Scarcely had I mentioned how well Sophie the Stegosaurus complemented the presence of the beloved Diplodocus at their respective entrances to London’s Natural History Museum than news of the latter’s planned retirement emerged, apparently splitting the public and experts alike into ‘Team Dippy’ and ‘Team Whale’ across social media.

Of course I’m sad — very sad — to see ‘Dippy’ retire (no, I don’t much care for the name either, but that’s another story).  For me as for so many others, it has been the museum’s de facto mascot and symbol for as long as we can remember. And lest our readers forget, sauropods are among my favourite dinosaur groups. My own ‘saurian portrait‘ is a Diplodocus, for heaven’s sake.

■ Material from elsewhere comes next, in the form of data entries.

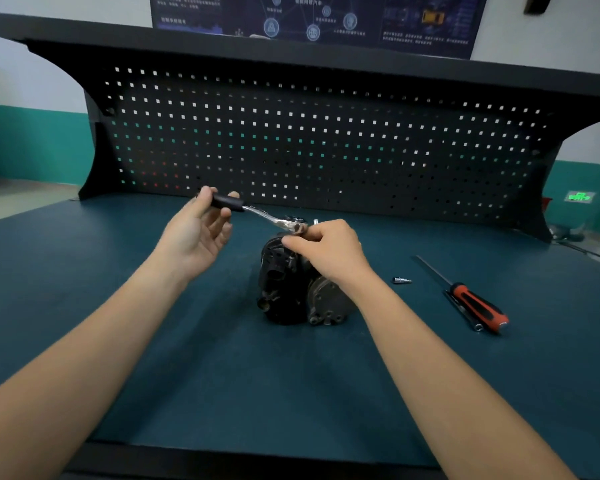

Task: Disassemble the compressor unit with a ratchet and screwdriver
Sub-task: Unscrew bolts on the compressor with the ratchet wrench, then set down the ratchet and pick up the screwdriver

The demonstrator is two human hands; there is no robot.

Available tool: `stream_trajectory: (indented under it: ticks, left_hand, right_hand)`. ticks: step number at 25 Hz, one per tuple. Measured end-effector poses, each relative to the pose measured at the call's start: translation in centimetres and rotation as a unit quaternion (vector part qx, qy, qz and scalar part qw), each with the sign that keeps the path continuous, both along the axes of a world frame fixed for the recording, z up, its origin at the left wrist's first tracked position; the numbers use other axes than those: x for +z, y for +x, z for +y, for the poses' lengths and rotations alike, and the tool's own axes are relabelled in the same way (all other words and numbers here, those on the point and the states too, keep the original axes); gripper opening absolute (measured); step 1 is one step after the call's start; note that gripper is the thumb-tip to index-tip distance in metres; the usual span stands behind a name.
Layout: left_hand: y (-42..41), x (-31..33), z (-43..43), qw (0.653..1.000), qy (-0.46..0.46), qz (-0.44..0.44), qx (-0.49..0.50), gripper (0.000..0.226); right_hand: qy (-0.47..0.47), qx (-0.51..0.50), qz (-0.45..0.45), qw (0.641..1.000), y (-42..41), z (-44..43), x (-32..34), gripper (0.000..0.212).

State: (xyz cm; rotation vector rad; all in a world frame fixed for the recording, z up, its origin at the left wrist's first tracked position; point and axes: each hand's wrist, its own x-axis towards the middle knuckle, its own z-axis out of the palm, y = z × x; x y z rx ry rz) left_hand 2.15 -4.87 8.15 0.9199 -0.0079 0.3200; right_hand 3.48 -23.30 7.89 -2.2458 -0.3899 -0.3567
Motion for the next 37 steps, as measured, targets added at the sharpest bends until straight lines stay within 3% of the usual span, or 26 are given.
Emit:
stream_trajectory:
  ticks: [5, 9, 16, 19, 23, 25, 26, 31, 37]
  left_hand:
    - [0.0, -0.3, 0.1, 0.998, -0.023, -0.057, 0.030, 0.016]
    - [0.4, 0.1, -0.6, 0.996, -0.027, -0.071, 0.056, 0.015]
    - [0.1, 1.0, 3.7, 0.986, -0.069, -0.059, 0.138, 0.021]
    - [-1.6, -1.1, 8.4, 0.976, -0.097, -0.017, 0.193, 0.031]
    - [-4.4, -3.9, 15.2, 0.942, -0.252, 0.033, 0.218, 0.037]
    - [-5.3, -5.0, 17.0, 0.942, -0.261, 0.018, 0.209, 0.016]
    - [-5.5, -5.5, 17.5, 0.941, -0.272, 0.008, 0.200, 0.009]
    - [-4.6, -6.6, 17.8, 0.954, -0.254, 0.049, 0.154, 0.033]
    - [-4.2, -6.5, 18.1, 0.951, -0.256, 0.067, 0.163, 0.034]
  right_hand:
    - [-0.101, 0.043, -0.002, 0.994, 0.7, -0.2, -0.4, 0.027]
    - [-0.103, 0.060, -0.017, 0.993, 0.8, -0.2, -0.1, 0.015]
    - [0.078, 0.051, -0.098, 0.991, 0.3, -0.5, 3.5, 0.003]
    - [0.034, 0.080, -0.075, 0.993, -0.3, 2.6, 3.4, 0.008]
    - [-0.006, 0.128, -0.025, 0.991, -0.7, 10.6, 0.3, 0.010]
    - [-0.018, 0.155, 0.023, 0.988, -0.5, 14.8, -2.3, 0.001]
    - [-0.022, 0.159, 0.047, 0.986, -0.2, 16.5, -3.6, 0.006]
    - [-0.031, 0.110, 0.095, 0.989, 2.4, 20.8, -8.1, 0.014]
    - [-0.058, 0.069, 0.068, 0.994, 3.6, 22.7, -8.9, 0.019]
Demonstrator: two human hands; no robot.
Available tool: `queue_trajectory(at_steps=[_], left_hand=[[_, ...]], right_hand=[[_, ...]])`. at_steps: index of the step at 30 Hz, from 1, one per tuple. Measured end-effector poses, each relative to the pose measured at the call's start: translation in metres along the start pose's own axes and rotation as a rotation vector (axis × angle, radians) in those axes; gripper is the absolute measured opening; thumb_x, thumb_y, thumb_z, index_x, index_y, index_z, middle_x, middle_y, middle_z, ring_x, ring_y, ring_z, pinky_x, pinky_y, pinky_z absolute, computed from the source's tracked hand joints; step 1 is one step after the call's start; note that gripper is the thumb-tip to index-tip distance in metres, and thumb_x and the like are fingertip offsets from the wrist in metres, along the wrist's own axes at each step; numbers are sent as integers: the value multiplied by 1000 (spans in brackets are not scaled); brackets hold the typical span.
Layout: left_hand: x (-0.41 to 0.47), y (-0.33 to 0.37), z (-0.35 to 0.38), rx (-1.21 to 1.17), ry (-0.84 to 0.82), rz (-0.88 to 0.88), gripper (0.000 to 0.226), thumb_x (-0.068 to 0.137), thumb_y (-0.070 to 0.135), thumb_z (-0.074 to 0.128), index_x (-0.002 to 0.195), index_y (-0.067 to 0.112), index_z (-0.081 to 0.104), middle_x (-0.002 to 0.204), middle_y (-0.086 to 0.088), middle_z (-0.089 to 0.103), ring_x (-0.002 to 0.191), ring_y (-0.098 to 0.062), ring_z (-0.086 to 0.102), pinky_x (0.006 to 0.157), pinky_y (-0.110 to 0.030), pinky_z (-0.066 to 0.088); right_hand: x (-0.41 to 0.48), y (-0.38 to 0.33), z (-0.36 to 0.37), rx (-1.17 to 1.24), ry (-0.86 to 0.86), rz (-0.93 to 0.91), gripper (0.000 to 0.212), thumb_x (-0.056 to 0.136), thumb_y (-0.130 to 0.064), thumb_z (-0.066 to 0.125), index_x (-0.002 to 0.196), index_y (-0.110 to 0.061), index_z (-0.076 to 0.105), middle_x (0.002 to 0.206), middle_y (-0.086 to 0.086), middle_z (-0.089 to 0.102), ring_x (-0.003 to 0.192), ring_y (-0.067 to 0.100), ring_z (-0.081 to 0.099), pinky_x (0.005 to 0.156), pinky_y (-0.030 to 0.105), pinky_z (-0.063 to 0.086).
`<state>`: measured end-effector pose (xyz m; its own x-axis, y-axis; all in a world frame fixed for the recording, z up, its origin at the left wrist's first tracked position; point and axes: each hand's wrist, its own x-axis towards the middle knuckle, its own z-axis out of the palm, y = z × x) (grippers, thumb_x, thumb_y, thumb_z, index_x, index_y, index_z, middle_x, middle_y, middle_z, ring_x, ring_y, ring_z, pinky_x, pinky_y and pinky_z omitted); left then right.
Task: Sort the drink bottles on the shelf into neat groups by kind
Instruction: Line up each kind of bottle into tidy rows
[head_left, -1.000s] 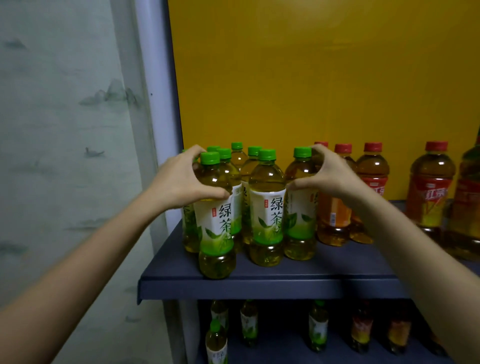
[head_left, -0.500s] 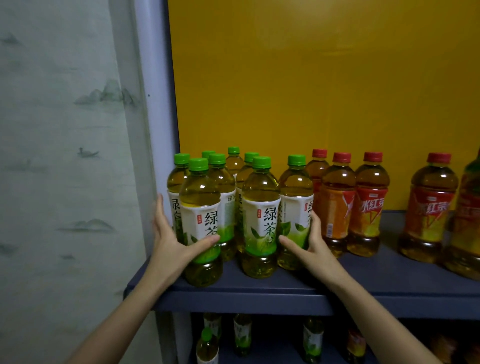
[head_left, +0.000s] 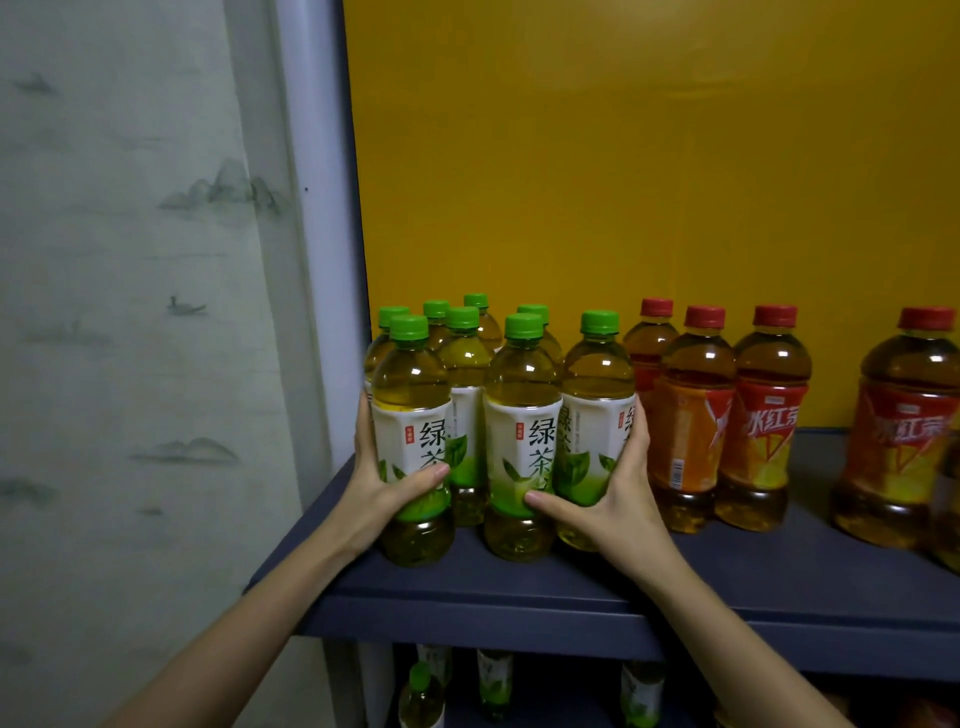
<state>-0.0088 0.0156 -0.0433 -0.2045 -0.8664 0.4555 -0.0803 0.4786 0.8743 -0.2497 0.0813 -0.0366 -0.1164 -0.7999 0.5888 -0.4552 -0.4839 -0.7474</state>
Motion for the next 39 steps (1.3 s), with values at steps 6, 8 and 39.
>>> queue_trajectory(at_steps=[6, 8, 39], left_hand=[[18, -8, 18, 8, 39, 9, 112, 52, 54, 84, 138, 51, 12, 143, -5, 40, 130, -27, 41, 106, -53, 36], [23, -9, 26, 17, 50, 14, 113, 52, 55, 84, 136, 57, 10, 145, -4, 37, 133, -27, 37, 106, -55, 33], [56, -8, 47, 17, -49, -84, 48, 87, 2, 56, 131, 11, 38, 118, 2, 54, 109, -5, 52, 86, -13, 46]], right_hand=[[4, 10, -13, -3, -37, 2, 120, 58, -62, 74, 143, -41, -8, 153, -8, 13, 141, 7, 19, 115, 42, 27], [4, 12, -17, -12, -38, 4, 107, 72, -48, 71, 144, -35, -8, 153, -10, 11, 140, 4, 16, 117, 39, 23], [-36, -6, -40, -407, 337, -183, 43, 83, -11, 63, 123, -14, 49, 118, 0, 50, 109, 14, 45, 86, 34, 39]])
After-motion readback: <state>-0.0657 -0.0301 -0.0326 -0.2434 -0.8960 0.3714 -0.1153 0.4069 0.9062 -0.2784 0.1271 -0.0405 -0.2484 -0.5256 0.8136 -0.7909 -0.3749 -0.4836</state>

‘However, change, or its refusal, is not within our gift.’ I welcome the blue whale with happy, if subdued, acceptance. Of the many voices in its favour, Michael Rundle of Huffington Post UK encapsulates it best for me, not least because he puts forward the case with great respect and affection for both without any of the unnecessary aggression and derision I’ve seen accompany some arguments (‘Dippy is fake! A lie!’). My illustration above attempts to reconcile this change in the same vein. The title of ‘It’s your turn now’ speaks both of the whale skeleton’s place in Dippy’s stead and of the blue whale’s fragile existence being celebrated now. I wanted to avoid that dreaded word, ‘relevance’, much bandied about in this case. Nevertheless, highlighting the blue whale’s significance doesn’t seem to me to signal a disregard for the Diplodocus. But perhaps I’m not cynical enough on that score.
Continue reading

O’er the fields we go…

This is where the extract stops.